The 1784 Peru earthquake occurred at 07:35 local time on 13 May with a moment magnitude of 8.4 and maximum Mercalli intensity of X (Extreme). It affected southern Peru and generated a tsunami of 2–4 m; the region was previously affected by magnitude 8.0 or greater earthquakes in 1604 and 1687.

==Tectonic setting==
Off the coasts of Peru and Chile, the Nazca plate subducts underneath the South American plate along the Peru-Chile Trench. At the location of the earthquake, the convergence rate between the two plates is 6.0 cm per year. Large earthquakes at the plate boundary are relatively common, with similar large events occurring in 1687, 1784, 1868, and 2001. In the area of the earthquake, the Nazca Ridge functions as a semi-persistent rupture barrier. This inhibits the ability for most earthquakes to continue rupturing through this area.
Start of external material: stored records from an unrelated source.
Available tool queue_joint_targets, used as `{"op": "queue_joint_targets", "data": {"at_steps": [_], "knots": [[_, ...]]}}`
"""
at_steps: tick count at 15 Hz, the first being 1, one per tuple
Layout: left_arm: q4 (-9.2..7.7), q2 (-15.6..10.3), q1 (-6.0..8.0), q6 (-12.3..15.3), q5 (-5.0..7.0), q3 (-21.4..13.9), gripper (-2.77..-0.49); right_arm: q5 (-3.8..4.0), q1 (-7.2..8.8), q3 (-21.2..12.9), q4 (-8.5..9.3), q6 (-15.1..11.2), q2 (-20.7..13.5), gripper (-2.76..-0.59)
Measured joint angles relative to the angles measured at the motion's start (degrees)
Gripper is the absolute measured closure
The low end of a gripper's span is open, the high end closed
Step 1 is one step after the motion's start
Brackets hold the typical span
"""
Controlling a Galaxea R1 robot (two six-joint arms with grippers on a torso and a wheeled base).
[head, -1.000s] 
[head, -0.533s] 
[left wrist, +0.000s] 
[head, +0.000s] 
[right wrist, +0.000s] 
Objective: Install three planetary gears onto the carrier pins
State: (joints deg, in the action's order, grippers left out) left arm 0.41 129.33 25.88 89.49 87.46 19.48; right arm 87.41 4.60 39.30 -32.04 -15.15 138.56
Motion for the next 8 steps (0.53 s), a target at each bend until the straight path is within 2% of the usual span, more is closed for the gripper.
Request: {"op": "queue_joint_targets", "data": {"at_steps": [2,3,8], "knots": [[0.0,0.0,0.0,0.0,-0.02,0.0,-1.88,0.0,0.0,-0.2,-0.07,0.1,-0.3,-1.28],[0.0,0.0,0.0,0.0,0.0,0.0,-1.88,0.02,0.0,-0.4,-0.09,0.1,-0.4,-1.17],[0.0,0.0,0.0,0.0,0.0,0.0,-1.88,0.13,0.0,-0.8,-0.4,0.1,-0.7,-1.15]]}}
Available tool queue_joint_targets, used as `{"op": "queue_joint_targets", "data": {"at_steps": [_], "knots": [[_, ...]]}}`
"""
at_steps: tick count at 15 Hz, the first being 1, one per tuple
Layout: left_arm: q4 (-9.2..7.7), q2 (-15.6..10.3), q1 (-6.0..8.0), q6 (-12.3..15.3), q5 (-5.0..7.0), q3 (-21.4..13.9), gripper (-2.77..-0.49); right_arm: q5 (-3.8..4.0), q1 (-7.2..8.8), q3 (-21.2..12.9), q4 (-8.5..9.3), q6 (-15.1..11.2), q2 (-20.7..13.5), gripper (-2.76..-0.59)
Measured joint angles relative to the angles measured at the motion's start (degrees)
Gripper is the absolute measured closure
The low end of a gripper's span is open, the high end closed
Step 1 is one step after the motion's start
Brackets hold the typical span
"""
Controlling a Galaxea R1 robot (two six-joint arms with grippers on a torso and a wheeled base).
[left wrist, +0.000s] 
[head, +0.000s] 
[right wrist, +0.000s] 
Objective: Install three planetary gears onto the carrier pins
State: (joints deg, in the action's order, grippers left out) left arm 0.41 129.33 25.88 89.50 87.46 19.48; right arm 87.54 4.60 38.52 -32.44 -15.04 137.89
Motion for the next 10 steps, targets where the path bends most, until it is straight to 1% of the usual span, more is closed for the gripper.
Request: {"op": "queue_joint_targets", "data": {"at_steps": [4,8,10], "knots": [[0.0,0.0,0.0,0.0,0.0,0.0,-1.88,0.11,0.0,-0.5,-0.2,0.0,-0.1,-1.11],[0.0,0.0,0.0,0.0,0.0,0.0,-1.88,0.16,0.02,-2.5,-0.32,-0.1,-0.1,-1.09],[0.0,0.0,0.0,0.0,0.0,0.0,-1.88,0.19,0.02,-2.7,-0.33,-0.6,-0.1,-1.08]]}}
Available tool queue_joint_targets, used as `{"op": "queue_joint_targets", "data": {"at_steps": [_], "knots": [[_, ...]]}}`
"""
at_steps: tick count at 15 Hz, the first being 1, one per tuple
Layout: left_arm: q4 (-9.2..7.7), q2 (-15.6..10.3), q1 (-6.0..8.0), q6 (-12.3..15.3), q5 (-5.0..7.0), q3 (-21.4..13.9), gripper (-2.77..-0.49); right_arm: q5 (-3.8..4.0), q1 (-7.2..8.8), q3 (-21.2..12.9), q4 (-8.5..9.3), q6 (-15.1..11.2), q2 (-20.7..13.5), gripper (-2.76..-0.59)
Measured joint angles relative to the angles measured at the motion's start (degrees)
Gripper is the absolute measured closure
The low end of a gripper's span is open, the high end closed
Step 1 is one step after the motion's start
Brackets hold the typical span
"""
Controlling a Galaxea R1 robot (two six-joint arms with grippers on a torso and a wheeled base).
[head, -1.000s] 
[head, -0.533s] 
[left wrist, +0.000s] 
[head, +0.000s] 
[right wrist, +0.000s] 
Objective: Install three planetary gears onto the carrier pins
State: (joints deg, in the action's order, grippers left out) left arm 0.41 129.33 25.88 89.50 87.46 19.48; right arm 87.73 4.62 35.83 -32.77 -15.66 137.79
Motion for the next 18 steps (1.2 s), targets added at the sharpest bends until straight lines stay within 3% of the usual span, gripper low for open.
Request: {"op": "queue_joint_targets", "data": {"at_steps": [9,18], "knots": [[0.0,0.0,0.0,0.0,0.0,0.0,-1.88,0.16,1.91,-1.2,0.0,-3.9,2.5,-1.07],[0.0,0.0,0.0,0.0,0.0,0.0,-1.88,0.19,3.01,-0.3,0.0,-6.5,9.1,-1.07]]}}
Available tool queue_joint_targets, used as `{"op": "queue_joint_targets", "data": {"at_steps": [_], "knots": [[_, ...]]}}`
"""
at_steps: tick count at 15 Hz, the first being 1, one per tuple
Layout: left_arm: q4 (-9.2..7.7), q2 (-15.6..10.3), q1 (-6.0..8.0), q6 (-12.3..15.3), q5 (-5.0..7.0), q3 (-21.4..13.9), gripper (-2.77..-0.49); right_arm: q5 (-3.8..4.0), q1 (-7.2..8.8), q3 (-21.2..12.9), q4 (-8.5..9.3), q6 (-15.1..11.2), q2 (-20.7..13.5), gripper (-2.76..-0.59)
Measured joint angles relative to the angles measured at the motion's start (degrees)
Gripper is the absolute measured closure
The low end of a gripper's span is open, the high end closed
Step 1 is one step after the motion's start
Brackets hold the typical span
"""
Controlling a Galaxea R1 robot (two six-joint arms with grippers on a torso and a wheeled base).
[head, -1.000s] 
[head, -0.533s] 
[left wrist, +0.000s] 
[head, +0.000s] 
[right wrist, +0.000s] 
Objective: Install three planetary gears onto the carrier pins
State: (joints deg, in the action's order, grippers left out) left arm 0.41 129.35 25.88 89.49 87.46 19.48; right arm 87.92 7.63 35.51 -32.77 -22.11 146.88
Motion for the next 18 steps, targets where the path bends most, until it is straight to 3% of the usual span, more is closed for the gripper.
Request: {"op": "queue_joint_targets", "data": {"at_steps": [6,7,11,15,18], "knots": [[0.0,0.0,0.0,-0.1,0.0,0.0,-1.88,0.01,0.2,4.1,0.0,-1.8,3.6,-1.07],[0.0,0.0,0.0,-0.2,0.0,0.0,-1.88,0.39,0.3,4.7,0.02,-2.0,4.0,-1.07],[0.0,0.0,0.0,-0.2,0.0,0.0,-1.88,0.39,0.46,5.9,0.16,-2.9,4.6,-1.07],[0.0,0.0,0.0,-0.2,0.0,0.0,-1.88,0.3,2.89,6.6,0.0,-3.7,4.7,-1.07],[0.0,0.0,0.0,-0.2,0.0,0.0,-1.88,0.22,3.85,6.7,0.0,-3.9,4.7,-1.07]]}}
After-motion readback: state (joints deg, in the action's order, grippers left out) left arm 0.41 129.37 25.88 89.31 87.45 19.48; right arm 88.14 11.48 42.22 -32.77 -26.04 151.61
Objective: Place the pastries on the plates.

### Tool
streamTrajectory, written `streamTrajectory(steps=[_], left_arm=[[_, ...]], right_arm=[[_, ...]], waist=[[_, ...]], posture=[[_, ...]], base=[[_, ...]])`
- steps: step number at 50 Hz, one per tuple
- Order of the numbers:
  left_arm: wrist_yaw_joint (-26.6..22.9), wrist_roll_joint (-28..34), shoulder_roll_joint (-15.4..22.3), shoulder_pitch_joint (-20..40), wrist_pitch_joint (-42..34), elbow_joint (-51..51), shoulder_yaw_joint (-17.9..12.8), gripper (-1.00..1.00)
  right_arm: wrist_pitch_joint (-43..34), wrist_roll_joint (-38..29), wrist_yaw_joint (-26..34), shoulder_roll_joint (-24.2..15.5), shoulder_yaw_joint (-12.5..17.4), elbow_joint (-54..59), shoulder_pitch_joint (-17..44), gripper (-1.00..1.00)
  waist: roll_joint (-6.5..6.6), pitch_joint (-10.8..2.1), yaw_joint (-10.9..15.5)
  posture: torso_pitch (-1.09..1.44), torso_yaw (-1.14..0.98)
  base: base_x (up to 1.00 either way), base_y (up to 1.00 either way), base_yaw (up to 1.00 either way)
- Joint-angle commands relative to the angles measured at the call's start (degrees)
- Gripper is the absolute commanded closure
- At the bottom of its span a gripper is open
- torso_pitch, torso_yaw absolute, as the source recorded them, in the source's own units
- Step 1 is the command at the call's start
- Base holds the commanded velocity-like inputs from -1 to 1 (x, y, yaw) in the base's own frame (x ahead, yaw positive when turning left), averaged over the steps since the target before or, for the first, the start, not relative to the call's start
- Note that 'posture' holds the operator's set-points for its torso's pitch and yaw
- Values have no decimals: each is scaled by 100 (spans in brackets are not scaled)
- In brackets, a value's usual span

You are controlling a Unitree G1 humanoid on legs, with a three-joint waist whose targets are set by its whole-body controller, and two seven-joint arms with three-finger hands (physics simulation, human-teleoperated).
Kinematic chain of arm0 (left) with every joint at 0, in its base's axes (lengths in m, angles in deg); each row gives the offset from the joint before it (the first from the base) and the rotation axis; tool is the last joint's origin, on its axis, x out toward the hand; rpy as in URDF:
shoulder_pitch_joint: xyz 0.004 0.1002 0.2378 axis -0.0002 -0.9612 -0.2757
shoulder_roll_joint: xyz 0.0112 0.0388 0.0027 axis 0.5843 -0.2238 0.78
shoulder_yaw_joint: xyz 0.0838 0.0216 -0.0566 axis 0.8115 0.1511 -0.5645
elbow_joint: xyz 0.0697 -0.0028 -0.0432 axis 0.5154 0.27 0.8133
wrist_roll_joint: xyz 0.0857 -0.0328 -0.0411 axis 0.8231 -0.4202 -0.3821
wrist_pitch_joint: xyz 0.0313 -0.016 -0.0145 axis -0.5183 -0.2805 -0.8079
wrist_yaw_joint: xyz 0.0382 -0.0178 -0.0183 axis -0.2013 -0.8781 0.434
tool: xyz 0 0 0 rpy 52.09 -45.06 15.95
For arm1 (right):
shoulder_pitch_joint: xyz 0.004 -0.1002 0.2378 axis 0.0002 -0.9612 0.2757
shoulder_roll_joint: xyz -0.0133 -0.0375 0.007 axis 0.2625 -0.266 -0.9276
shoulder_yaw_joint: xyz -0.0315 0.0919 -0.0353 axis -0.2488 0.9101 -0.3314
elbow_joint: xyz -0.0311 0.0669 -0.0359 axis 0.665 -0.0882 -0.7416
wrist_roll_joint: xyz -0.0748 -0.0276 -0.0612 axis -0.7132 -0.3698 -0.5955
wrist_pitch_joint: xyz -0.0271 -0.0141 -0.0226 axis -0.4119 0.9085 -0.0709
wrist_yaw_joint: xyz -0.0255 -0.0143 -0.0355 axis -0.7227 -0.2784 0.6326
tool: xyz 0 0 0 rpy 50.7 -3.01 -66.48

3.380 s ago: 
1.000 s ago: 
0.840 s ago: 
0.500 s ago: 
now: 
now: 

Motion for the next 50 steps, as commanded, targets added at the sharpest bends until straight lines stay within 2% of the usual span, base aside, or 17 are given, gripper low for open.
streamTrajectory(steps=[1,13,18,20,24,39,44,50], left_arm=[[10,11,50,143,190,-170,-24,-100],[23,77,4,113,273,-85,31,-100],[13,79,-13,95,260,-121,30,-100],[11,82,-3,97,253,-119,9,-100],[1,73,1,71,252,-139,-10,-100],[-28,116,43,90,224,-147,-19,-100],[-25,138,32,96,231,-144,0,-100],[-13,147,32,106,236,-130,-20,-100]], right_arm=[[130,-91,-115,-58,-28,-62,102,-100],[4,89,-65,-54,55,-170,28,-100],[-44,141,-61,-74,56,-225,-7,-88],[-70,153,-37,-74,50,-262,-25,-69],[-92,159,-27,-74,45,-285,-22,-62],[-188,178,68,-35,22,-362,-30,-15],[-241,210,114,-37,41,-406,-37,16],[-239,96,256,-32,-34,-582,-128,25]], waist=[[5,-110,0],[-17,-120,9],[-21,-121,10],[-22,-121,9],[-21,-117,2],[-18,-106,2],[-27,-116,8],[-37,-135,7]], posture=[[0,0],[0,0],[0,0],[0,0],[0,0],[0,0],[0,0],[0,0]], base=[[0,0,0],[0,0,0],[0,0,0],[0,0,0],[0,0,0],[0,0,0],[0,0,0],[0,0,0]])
As a result, this earthquake cycle is considered to be bimodal, which means that the recurring earthquake is either a large (up to ) or a truly giant earthquake. Only the 1604 and 1868 events are considered to have been the latter truly colossal events.

==Earthquake==
The earthquake ruptured about 300 km of the subduction zone in southern Peru with an estimated moment magnitude of 8.4. The earthquake was smaller in magnitude with the events of 1604 and 1868. The seismic intensity distribution was similar to that of a 8.4 earthquake in the same area on 23 June 2001, suggesting both earthquakes ruptured the same segment of the subduction zone with comparable rupture areas.

==Impact==
Damage occurred from Caravelí to Arica; destruction also occurred in Sihuas, Vitor, Huchumayo, and Camaná. In Arequipa, the earthquake killed at least 54 people and injured 500, while the total number of deaths did not exceed 500. Many buildings and homes sustained heavy damage; of the 2,069 homes in the city, only 72 resisted the shaking. Within 100 km of the city, many towns also experienced destruction. It was preceded by foreshocks at 02:00 and 05:00, and many aftershocks followed. The mainshock produced 4.5 to 5 minutes of shaking that occurred in a south to north direction, and three shocks were felt. The first phase, lasting 2 minutes, was a strong swaying motion; many people managed to escape from their buildings during this phase. The next phase, described as a swirling motion, lasted 1 minute, causing buildings to collapse and stones dislodged form the middle of walls. The final shock destroyed what buildings remained after the second phase.